What you return should match the listing exactly, minus its images.

* * * *

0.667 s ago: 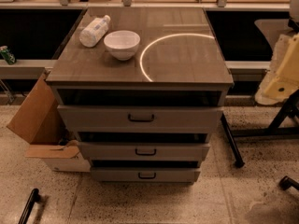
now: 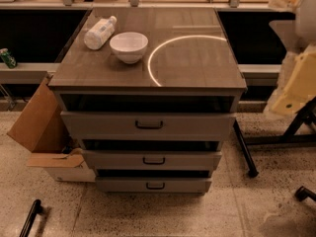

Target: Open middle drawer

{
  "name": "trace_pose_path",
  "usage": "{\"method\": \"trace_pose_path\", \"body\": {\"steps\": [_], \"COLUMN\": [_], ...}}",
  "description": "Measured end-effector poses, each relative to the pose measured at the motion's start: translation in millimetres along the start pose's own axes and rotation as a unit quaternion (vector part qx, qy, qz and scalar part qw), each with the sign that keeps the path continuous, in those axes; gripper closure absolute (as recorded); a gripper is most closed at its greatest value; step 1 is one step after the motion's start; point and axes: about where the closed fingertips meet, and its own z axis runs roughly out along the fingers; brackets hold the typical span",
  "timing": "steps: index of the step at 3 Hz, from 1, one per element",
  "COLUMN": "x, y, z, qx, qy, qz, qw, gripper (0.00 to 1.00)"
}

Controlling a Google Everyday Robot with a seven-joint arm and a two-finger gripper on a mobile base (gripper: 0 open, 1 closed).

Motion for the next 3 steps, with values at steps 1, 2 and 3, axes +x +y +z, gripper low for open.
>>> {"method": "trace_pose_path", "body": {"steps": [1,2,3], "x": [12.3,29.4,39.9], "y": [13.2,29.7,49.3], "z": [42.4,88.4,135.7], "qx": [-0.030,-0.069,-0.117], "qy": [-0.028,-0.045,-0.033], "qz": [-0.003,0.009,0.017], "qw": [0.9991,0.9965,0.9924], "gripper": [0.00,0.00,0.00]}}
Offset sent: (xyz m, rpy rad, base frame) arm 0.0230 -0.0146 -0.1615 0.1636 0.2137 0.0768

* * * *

◆ **Solution for this problem**
0.667 s ago: 
now: 

Target: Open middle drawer

{
  "name": "trace_pose_path",
  "usage": "{\"method\": \"trace_pose_path\", \"body\": {\"steps\": [_], \"COLUMN\": [_], ...}}",
  "description": "Measured end-effector poses, each relative to the pose measured at the motion's start: translation in millimetres along the start pose's own axes and rotation as a unit quaternion (vector part qx, qy, qz and scalar part qw), each with the sign that keeps the path continuous, in those axes; gripper closure absolute (as recorded); a gripper is most closed at its greatest value; step 1 is one step after the motion's start; point and axes: about where the closed fingertips meet, and its own z axis runs roughly out along the fingers; brackets hold the typical span",
  "timing": "steps: index of the step at 3 Hz, from 1, one per element",
  "COLUMN": "x, y, z, qx, qy, qz, qw, gripper (0.00 to 1.00)"
}

Controlling a Google Everyday Robot with a seven-joint arm and a two-finger gripper on a mobile base (gripper: 0 open, 1 closed).

Motion for the next 3 steps, with values at steps 1, 2 and 3, axes +x +y +z, gripper low for open.
>>> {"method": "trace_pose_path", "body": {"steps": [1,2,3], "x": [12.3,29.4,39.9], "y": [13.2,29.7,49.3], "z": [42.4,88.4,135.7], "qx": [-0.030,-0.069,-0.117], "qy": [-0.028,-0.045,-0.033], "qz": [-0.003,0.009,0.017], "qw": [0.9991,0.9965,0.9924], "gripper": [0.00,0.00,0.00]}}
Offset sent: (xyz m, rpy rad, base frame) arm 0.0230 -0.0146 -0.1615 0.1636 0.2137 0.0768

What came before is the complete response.